Shatov guardó silencio, había resuelto no decir nada.
—¡Ya he visto a muchos padres tontos en casos así, a punto de perder el juicio! Pero, al menos, ésos…
—¡Cállese o déjeme morir sola! ¡Ni una palabra más! ¡No quiero, no quiero! —gritó Marie.
—Es imposible no decir una palabra, si no es que ha perdido usted el juicio; que, por lo que entiendo, es lo que le pasa a usted. En todo caso, hay que hablar de lo que hay que hacer. Diga, ¿tiene todo preparado? Responda usted, Shatov, pues ella es incapaz de hacerlo.

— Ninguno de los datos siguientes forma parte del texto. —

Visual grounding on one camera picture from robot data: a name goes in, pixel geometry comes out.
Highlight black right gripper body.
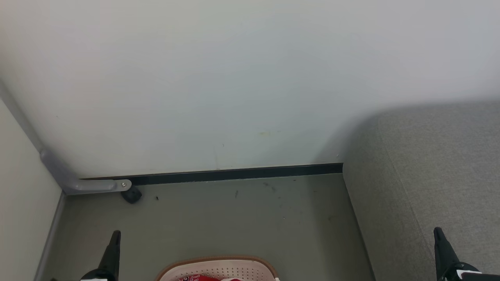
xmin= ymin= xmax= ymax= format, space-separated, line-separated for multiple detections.
xmin=441 ymin=263 xmax=500 ymax=281

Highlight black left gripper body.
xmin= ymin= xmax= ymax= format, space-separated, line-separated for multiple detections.
xmin=80 ymin=269 xmax=119 ymax=281

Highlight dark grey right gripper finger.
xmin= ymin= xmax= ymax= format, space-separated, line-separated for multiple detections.
xmin=434 ymin=227 xmax=461 ymax=280

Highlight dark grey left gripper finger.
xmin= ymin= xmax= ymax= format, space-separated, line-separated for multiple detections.
xmin=98 ymin=230 xmax=121 ymax=281

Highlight red jersey with number print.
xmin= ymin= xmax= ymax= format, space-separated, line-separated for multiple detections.
xmin=179 ymin=274 xmax=254 ymax=281

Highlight grey fabric sofa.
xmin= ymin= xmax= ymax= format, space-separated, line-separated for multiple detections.
xmin=343 ymin=101 xmax=500 ymax=281

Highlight grey skirting strip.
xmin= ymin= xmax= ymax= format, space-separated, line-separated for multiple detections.
xmin=34 ymin=191 xmax=66 ymax=281

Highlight black rubber foot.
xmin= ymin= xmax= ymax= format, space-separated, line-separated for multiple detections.
xmin=121 ymin=187 xmax=142 ymax=204

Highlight cream perforated laundry basket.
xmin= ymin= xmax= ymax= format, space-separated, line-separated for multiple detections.
xmin=155 ymin=256 xmax=280 ymax=281

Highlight black baseboard strip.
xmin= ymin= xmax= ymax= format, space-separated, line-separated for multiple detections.
xmin=80 ymin=163 xmax=343 ymax=186

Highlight grey metal corner bracket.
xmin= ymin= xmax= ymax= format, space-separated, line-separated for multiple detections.
xmin=0 ymin=80 xmax=132 ymax=195

—Dígame qué es precisamente lo que se necesita.
—Eso significa que no se ha preparado nada.
Entonces detalló lo que el caso requería; y, hay que señalarlo, limitándose a lo necesario, a lo absolutamente indispensable. Algo de ello tenía Shatov. Marie sacó una llave y se la entregó para que abriera su maletín. Como a él le temblaban las manos, tardó más de lo debido en dar con el cerrojo. Marie se puso fuera de sí, pero cuando Arina Prohorovna corrió a él para quitarle la llave, no la dejó mirar dentro del maletín e insistió, con gritos y sollozos pueriles, en que sólo Shatov lo abriese.
Para algunas cosas hubo que acudir a Kirillov. Cuando Shatov se dispuso a bajar, ella al punto lo llamó frenética y sólo se apaciguó cuando Shatov, que volvió a toda prisa de la escalera, le explicó que estaría fuera un instante y nada más y que volvería enseguida con lo necesario.
—Bueno, señora, es difícil complacerla —dijo riendo Arina Prohorovna—. Un momento le ordena usted estar con la cara a la pared, sin que se atreva a mirarla, y al momento siguiente, si se aleja un instante, se pone usted a llorar. Puede que empiece a figurarme algo. ¡Vamos, no sea tonta y no se ofenda, que lo digo sólo en broma!
—No se atreverá a imaginarse nada.
—Debió haberlo visto corriendo por la calle con la lengua afuera, alborotando a todos los perros y rompiéndome el marco de la ventana, tan enamorado está de usted, que parece un corderito obediente.